Standardize data using SPL2 data types

Standardize data by constraining it to specific SPL2 data types, ensuring consistent formats for downstream operations.

By default, data is loosely typed in SPL2. Data is not restricted to specific formats or rules about its contents, and so logs and event fields that belong to the same dataset can contain a wide variety of values. For situations where your data needs to follow a consistent format, such as in order to meet requirements for downstream operations, you can standardize your data by constraining it to types.

A data type defines the allowed schema and range of values for a given piece of data. When you constrain your data to a particular type, you apply structure and rules to the data so that all values consistently meet the requirements described in the type definition.

To standardize your data, you can follow this high-level pattern:

  1. Choose a data type that describes the requirements you want your data to meet. If the built-in data types in SPL2 do not meet your needs, then define a custom data type that does. For more information, see Built-in data types and Custom data types.

  2. Decide whether you want to standardize indexed data at search time or incoming data at ingest time. This determines whether you need to use data types in a search module or in an Edge Processor or Ingest Processor pipeline.

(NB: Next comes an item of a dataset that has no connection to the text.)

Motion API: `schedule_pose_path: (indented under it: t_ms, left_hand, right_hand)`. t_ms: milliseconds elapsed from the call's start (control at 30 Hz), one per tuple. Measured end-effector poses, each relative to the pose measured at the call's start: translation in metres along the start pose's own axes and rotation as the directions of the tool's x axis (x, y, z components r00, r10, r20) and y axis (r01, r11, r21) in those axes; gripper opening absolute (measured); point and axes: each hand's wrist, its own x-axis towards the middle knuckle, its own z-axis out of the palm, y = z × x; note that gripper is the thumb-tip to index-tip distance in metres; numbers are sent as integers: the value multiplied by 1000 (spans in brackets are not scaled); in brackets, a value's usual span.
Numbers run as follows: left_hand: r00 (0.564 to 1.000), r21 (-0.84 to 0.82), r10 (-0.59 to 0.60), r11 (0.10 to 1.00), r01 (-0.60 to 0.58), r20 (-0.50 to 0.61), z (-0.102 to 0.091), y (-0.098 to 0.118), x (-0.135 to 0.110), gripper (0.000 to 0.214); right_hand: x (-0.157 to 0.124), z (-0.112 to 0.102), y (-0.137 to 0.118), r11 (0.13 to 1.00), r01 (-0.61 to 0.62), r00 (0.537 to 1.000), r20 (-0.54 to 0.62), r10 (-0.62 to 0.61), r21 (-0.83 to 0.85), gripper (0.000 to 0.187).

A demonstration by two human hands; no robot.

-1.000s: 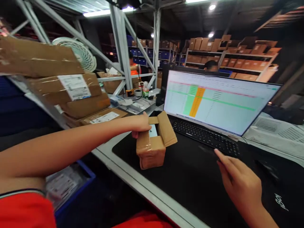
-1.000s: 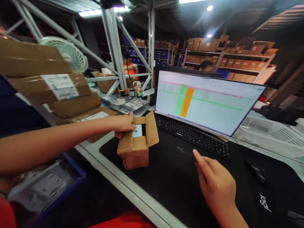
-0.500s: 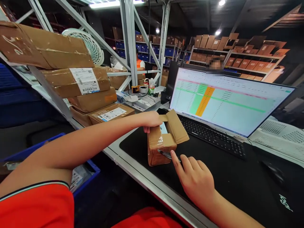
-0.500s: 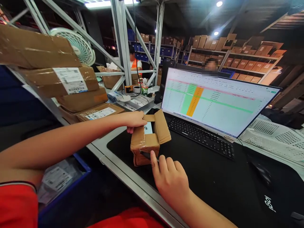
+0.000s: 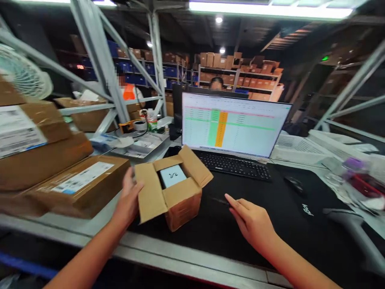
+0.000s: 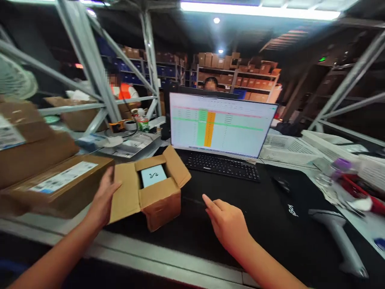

  3. Check whether your data matches the chosen type, and identify any data that doesn't match the chosen type.

    • To check your data against a built-in type, you can use the IS operator in a predicate expression or use the appropriate informational eval function. See IS operator in the current manual and Informational functions in the SPL2 Search Reference.

    • To check your data against a custom type, you can use the IS operator in a predicate expression. This predicate expression can be the return expression of a custom eval function. See Checking data against custom data types.

  4. Convert the non-matching data into the chosen type.

    • To convert your data to a built-in type, use the appropriate conversion eval function. See Conversion functions in the SPL2 Search Reference.

    • To convert your data to a custom type, use a custom eval function. See Custom eval functions.

    Note: Alternatively, if you are working with data that is streaming through an Edge Processor or Ingest Processor pipeline, you can choose to drop or reroute any data that does not match the chosen type. For more information, see Validate and improve data quality using type checks.

The following example featuring the fictitious Buttercup Games company demonstrates how to standardize logs using data types. In this example, we will standardize indexed data at search time, but the same logic is also applicable to data that is streaming through an Edge Processor or Ingest Processor pipeline.

For information about creating searches, see the Get started searching chapter and Modules and SPL2 statements.

For information about creating pipelines, see the following:

Example: Standardize inconsistently formatted sales logs

The Buttercup Games company sells its products through stores that are located all over the world. When a customer makes a purchase at a particular store, logs pertaining to that sales transaction are routed from a server in their geographical region to a centralized Splunk Cloud Platform deployment that indexes all of the sales logs.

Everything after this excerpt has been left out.